RWI in den Medien

Tempolimit: ein Blick auf die Fakten

Die Kolumne von Frank Pöpsel, Chefredakteur von FOCUS-MONEY.

Focus vom 26.01.2019

Die Evangelische Kirche in Mitteldeutschland (EKM) will beim Deutschen Bundestag eine Petition für ein Tempolimit von 130 km/h auf Autobahnen einreichen. Die Aktion soll am Aschermittwoch (6. März) starten. Ein Hoch auf die deutsche Verbotskultur! Wäre ich nicht katholisch, würde ich aus der Kirche austreten. Die Fakten:

Ein halbes Prozent: Die Umweltbelastung würde sich durch eine Geschwindigkeitsbegrenzung nicht maßgeblich verringern. Laut einer Studie des Umweltbundesamts ginge der gesamte CO2-Ausstoß in Deutschland um weniger als ein halbes Prozent zurück. Langsamer heißt nicht sicherer: Pauschale Geschwindigkeitsbegrenzungen machen Straßen nicht sicherer. In Deutschland kommen auf eine Milliarde gefahrener Kilometer 3,1 Tote. In Österreich sind es 4,8, in den USA 5,0. In beiden Ländern gelten auf der Autobahn Tempolimits. Studien haben zudem ergeben, dass die eintönige Fahrweise dazu führt, dass die Fahrer ihr Großhirn abschalten und die Zahl der Unfälle zunimmt.

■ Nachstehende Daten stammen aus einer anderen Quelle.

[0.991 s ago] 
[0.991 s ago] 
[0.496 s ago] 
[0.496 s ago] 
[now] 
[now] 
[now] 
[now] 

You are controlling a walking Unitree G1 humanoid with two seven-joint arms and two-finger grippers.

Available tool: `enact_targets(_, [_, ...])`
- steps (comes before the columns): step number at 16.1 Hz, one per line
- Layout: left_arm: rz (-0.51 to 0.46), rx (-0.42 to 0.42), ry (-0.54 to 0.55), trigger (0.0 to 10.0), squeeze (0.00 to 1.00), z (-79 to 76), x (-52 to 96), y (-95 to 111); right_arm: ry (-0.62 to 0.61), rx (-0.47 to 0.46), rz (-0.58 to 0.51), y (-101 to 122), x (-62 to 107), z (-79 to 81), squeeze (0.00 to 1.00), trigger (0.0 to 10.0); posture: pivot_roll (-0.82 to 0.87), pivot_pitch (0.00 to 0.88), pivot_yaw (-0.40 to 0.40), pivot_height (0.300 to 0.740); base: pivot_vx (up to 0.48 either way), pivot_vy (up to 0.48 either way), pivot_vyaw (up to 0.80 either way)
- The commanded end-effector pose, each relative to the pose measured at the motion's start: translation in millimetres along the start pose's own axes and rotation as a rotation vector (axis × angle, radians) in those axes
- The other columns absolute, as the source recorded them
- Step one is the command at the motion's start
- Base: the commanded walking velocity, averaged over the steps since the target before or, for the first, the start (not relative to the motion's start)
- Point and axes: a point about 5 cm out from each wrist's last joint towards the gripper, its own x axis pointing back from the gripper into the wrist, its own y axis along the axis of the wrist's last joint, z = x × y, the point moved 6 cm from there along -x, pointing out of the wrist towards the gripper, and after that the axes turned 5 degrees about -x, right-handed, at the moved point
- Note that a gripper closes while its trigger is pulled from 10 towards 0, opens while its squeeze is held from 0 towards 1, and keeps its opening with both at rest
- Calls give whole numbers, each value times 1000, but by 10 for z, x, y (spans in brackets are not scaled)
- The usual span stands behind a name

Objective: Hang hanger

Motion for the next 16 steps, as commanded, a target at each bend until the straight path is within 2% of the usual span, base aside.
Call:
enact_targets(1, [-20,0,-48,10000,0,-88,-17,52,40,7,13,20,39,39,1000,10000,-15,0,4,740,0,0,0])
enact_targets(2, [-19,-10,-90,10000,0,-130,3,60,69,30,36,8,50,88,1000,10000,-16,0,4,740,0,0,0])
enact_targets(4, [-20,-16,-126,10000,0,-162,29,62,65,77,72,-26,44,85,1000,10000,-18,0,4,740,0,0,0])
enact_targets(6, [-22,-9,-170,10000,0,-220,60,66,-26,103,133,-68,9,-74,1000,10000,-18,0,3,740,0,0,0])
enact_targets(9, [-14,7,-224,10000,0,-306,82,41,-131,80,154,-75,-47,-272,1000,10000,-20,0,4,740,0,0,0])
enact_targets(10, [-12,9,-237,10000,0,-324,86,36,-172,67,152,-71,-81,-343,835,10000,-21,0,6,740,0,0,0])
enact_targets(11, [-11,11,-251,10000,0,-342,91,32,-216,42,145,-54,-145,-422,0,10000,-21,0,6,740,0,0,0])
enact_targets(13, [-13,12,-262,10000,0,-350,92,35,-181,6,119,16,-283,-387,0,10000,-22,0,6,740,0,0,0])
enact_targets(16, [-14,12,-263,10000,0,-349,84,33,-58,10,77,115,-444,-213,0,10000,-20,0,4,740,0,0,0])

Wirtschaftsbremse: Man kann sich natürlich über den Lobbyismus der Automobilindustrie ereifern. Für ihre Abgasbetrügereien wird die Branche zu Recht gescholten. Doch die wirtschaftliche Bedeutung ist immer noch enorm. Rund 7,7 Prozent des Bruttosozialprodukts gehen direkt oder indirekt auf die Autoproduktion zurück. Und die deutschen Autobahnen sind nun einmal auch Werbung für den Exportschlager Auto. Augenwischerei: Ein Elektroauto mit 250 Kilometer Reichweite verursacht in Deutschland derzeit weit mehr Treibhausgasemissionen als ein Diesel, so das RWI-Leibniz-Institut für Wirtschaftsforschung. Fakten, für die sich offensichtlich niemand interessiert.